Le but, réussi, de Mitterrand, était de marginaliser le PCF.
Pendant deux ans, il fait semblant de faire du social pour se tourner à droite, avec l’austérité et la rentrée progressive dans l’UE qui était déjà une officie ultra-libérale.
L’effondrement de l’URSS a fait le reste.
Gorbatchev avait compris que l’URSS ne pouvait pas lutter contre un capitalisme en passe de se technologiser, avec l’informatique qui augmentait la productivité es entreprises. La Glasnost avait ce but là. Mais c’était probablement trop tard et l’extrême droite soviétique l’a fait tomber, pour qu’à la fin un ultra-libéral prenne la tête de la Russie.
Il y a désormais un prolétariat exsangue, sans voie ni voix, que le capitalisme immatériel est en train d’éliminer, et un néo-prolétariat constitué des couches moyennes en voie de paupérisation, porteurs de la transformation technologique, mais qui ne comprennent pas qu’ils sont les nouveaux exploités du système en se croyant au-dessus grâce à leurs diplômes démonétisés.
La capital a donc toutes les ouvertures pour se débarrasser des contraintes dues à la préservation de la population via les institutions d’État.
Et un des vecteurs de ce projet est justement de Parti socialiste, qui par son discours fait croire qu’il est social alors qu’il est furieusement anti-social. Il ne lui reste que le sociétal, qui consiste à ouvrir toutes les barrières pour la concurrence libre et non faussée du marché du travail, ce qui est bien entendu un projet ultra-libéral.

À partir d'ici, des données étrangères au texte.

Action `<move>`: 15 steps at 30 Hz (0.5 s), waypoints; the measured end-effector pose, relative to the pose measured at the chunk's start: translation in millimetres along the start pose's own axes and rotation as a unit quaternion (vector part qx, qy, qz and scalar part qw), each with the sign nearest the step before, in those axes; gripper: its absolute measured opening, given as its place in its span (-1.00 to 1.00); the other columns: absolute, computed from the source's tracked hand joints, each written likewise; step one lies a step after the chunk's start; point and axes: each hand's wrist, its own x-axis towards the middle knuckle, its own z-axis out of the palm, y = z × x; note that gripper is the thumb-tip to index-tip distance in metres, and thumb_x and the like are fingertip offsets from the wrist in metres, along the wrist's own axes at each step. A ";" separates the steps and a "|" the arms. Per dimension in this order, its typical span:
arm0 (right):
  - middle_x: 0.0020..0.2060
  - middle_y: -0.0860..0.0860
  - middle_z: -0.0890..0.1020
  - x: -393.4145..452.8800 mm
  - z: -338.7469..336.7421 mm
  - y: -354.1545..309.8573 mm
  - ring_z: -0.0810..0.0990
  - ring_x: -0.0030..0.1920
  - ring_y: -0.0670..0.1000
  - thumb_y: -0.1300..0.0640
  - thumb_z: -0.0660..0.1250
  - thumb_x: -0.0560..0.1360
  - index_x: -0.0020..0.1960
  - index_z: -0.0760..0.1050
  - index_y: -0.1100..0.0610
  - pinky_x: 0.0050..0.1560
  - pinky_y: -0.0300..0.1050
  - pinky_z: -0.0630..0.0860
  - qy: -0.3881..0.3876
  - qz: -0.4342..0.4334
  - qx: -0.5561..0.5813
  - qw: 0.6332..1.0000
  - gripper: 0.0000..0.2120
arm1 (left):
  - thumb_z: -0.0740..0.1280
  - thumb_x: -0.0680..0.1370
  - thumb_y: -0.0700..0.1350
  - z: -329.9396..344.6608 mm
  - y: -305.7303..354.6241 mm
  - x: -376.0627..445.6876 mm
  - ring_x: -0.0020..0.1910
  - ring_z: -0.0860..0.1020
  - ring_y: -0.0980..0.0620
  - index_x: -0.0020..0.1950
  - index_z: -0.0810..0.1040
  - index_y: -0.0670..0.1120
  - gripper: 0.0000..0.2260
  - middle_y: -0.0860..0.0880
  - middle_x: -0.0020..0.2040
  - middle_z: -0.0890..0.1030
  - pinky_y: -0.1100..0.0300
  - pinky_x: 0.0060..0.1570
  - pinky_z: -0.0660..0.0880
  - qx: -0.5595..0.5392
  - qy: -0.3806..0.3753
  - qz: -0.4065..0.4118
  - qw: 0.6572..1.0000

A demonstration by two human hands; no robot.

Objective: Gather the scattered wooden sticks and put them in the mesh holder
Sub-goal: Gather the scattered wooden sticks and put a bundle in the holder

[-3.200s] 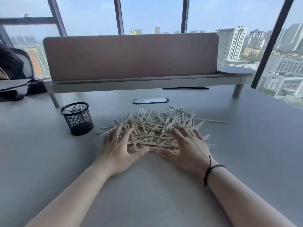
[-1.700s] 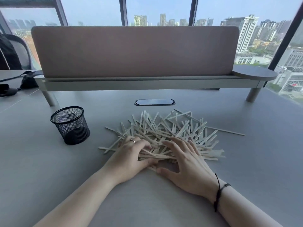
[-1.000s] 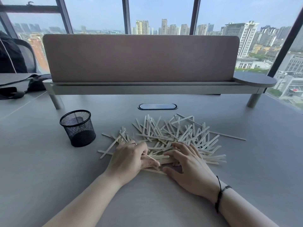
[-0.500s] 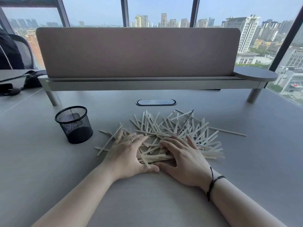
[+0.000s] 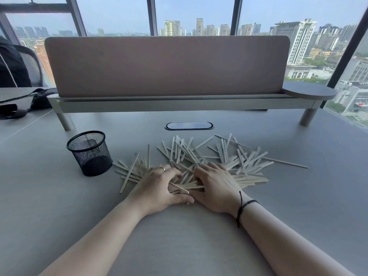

Seul LFI semble rester sur une ligne dure, mais cette ligne est passée de l’anti-capitalisme au wokenisme à tout prix, donc quelque part colinéaire au PS, la niche prolétaire du PCF étant par ailleurs remplacée par la niche islamiste qui est certes importante mais est clivante pour les couches populaires.
On peut dire qu’actuellement il n’y a plus vraiment de parti anti-capitaliste clair dans les nouveaux enjeux incluant la transformation du capitalisme depuis les années quatre-vingt (arrivée de Bill Gates et les conséquences de l’immatériel).